| Task statement |
Copy out the data exactly as it appears, without a single image.

| Dataset extract |
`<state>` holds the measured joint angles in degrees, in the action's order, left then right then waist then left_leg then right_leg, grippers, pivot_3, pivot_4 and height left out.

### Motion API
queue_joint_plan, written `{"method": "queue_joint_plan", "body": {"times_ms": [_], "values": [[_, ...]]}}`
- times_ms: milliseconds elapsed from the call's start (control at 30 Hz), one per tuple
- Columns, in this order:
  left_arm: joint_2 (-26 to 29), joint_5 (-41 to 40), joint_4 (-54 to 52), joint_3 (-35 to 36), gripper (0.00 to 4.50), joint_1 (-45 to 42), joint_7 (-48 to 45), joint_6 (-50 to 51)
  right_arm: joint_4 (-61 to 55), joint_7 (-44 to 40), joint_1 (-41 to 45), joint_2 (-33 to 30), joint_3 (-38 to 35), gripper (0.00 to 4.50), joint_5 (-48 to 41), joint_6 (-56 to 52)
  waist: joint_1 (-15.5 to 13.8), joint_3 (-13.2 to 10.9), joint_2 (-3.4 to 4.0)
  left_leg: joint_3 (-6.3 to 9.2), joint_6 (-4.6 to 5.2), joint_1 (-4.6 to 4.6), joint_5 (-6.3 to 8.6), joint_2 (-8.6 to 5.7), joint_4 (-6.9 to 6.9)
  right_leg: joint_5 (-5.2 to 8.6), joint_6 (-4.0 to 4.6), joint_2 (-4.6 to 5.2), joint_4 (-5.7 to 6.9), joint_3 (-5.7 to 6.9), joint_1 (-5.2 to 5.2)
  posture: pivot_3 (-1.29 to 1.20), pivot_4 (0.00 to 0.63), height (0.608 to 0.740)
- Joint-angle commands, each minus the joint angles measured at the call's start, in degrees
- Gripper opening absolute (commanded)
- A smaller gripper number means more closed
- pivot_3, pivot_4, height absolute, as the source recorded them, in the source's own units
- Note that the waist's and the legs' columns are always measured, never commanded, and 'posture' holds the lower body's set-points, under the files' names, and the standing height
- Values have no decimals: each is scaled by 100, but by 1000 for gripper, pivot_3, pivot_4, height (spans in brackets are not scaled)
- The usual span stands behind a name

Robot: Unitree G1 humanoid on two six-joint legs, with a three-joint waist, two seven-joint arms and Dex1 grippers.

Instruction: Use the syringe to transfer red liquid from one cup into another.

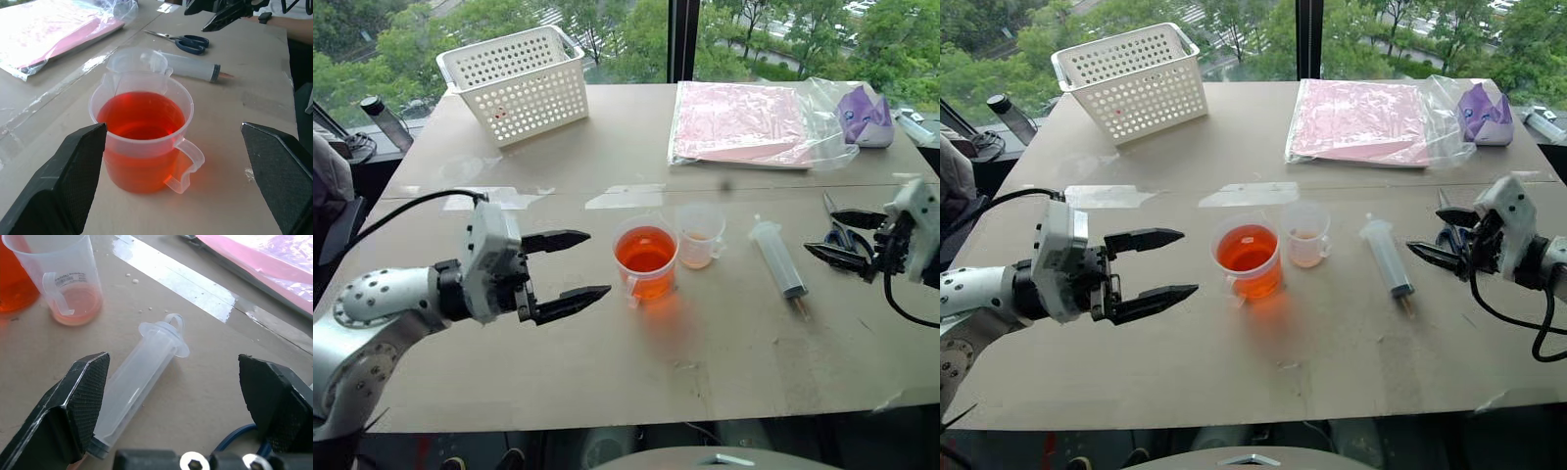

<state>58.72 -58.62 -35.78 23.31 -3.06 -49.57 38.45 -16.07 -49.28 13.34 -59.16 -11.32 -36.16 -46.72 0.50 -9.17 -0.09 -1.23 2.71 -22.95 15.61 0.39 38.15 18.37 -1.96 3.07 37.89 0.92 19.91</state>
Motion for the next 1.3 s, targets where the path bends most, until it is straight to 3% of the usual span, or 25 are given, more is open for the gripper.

| Task solution |
`<state>` holds the measured joint angles in degrees, in the action's order, left then right then waist then left_leg then right_leg, grippers, pivot_3, pivot_4 and height left out.

### Motion API
queue_joint_plan, written `{"method": "queue_joint_plan", "body": {"times_ms": [_], "values": [[_, ...]]}}`
- times_ms: milliseconds elapsed from the call's start (control at 30 Hz), one per tuple
- Columns, in this order:
  left_arm: joint_2 (-26 to 29), joint_5 (-41 to 40), joint_4 (-54 to 52), joint_3 (-35 to 36), gripper (0.00 to 4.50), joint_1 (-45 to 42), joint_7 (-48 to 45), joint_6 (-50 to 51)
  right_arm: joint_4 (-61 to 55), joint_7 (-44 to 40), joint_1 (-41 to 45), joint_2 (-33 to 30), joint_3 (-38 to 35), gripper (0.00 to 4.50), joint_5 (-48 to 41), joint_6 (-56 to 52)
  waist: joint_1 (-15.5 to 13.8), joint_3 (-13.2 to 10.9), joint_2 (-3.4 to 4.0)
  left_leg: joint_3 (-6.3 to 9.2), joint_6 (-4.6 to 5.2), joint_1 (-4.6 to 4.6), joint_5 (-6.3 to 8.6), joint_2 (-8.6 to 5.7), joint_4 (-6.9 to 6.9)
  right_leg: joint_5 (-5.2 to 8.6), joint_6 (-4.0 to 4.6), joint_2 (-4.6 to 5.2), joint_4 (-5.7 to 6.9), joint_3 (-5.7 to 6.9), joint_1 (-5.2 to 5.2)
  posture: pivot_3 (-1.29 to 1.20), pivot_4 (0.00 to 0.63), height (0.608 to 0.740)
- Joint-angle commands, each minus the joint angles measured at the call's start, in degrees
- Gripper opening absolute (commanded)
- A smaller gripper number means more closed
- pivot_3, pivot_4, height absolute, as the source recorded them, in the source's own units
- Note that the waist's and the legs' columns are always measured, never commanded, and 'posture' holds the lower body's set-points, under the files' names, and the standing height
- Values have no decimals: each is scaled by 100, but by 1000 for gripper, pivot_3, pivot_4, height (spans in brackets are not scaled)
- The usual span stands behind a name

Robot: Unitree G1 humanoid on two six-joint legs, with a three-joint waist, two seven-joint arms and Dex1 grippers.

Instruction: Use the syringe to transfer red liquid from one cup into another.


<state>58.72 -58.62 -35.78 23.31 -3.06 -49.57 38.45 -16.07 -49.28 13.34 -59.16 -11.32 -36.16 -46.72 0.50 -9.17 -0.09 -1.23 2.71 -22.95 15.61 0.39 38.15 18.37 -1.96 3.07 37.89 0.92 19.91</state>
Motion for the next 1.3 s, targets where the path bends most, until it is straight to 3% of the usual span, or 25 are given, more is open for the gripper.

No other output belongs to this answer.